Action item. Your answer must be a single number: the count of lines in the entries below that hold "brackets".

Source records
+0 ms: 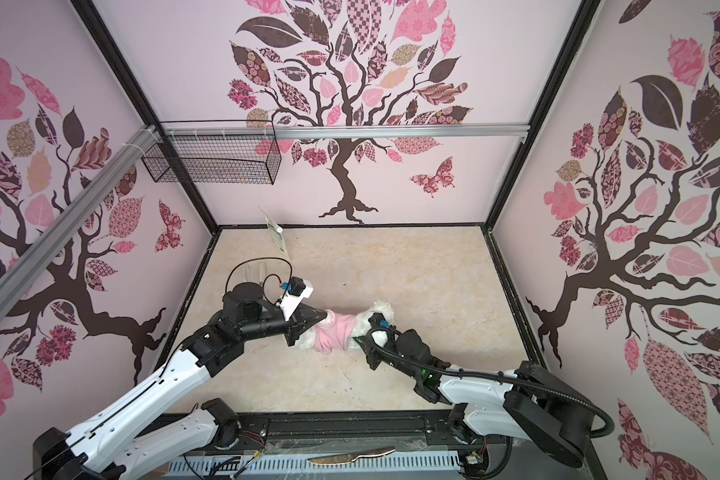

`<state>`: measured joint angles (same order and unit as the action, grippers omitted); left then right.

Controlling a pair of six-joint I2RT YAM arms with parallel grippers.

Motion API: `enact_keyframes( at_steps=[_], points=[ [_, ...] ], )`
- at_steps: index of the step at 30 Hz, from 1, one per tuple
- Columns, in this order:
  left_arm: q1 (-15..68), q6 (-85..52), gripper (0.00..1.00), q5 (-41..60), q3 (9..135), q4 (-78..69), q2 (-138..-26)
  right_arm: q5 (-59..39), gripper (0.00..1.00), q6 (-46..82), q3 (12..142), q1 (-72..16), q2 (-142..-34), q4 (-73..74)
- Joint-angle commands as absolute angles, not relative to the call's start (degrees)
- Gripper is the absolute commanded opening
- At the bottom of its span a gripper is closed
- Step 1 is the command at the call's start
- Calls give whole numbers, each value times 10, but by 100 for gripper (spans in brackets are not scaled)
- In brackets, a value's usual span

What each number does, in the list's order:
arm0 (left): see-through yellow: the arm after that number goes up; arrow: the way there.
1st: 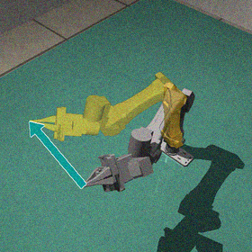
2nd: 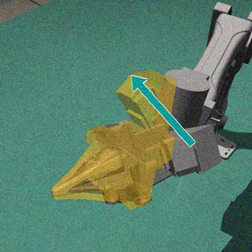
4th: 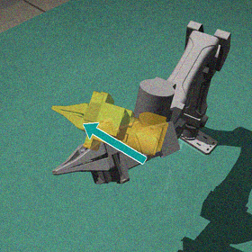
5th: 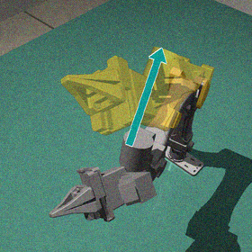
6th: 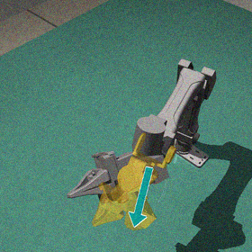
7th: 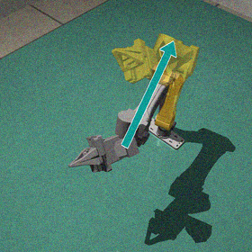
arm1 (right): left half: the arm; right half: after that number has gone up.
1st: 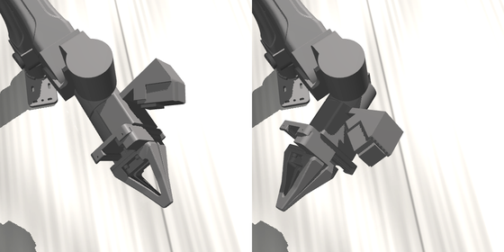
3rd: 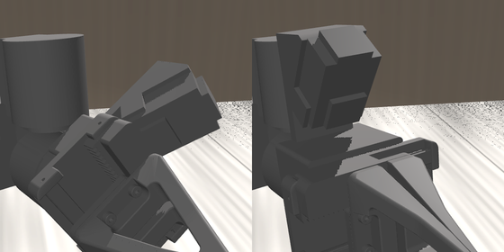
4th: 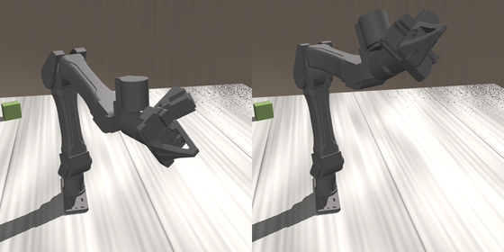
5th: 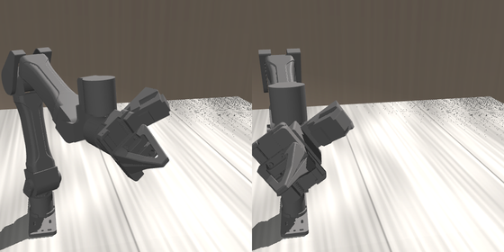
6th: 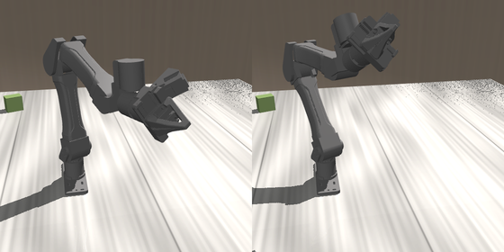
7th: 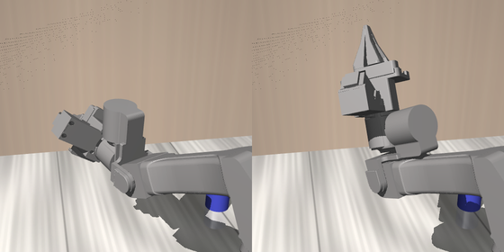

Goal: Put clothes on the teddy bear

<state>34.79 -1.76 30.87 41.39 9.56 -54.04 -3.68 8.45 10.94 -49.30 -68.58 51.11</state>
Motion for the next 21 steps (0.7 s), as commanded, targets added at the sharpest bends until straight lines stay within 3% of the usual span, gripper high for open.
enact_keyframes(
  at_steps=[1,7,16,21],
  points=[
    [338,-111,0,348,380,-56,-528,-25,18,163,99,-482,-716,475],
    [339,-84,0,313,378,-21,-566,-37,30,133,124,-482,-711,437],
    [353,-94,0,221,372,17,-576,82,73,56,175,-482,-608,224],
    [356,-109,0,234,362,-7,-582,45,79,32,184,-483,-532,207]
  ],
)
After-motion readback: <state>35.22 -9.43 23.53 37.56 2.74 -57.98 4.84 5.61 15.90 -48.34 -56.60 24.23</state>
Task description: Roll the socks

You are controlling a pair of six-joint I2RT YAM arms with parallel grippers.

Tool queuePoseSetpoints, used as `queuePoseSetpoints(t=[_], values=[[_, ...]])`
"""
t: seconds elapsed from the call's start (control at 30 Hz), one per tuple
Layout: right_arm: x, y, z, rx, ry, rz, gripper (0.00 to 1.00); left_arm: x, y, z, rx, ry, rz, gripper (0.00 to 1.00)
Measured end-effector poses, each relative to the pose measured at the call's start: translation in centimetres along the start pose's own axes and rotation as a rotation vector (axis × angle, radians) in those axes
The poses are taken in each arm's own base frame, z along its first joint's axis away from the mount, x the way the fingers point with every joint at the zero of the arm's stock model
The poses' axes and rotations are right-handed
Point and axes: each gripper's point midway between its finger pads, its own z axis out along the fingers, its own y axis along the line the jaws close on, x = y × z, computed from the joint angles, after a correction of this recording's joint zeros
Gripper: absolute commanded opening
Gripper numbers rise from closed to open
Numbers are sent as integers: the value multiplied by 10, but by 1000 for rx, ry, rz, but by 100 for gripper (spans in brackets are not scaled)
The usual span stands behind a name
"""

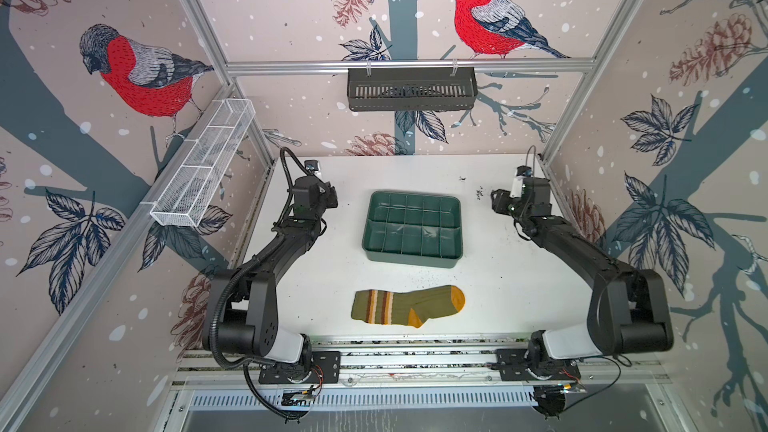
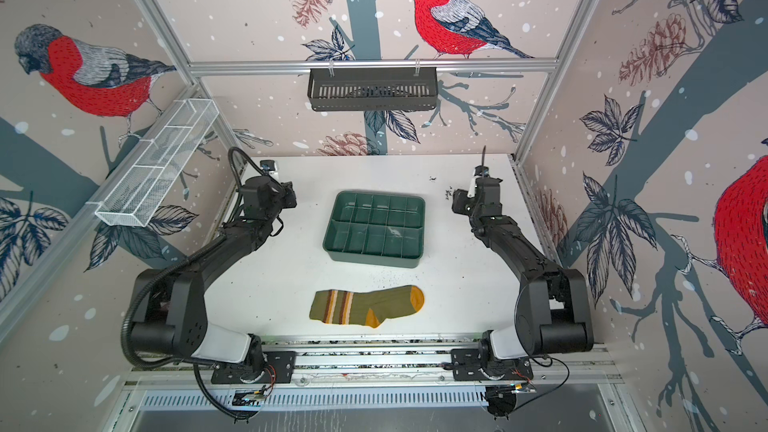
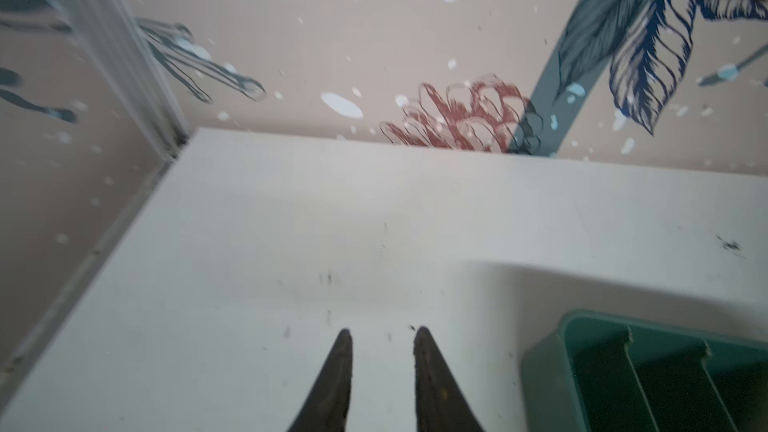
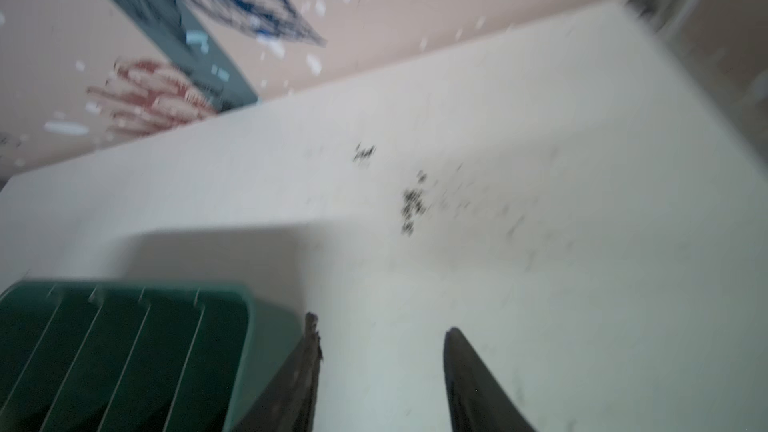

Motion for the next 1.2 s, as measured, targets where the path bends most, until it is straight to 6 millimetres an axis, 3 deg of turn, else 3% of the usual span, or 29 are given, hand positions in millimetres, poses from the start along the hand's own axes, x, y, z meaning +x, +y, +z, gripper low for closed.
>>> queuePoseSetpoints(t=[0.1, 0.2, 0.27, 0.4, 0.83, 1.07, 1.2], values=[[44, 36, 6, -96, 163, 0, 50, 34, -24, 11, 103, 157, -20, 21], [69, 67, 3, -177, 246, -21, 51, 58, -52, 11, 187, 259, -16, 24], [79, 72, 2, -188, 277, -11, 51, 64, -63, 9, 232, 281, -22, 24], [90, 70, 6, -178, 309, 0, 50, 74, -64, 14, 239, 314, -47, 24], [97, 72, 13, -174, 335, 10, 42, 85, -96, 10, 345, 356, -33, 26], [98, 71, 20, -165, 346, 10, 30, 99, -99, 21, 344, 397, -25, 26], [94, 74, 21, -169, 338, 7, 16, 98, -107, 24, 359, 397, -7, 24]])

Result for this task. 3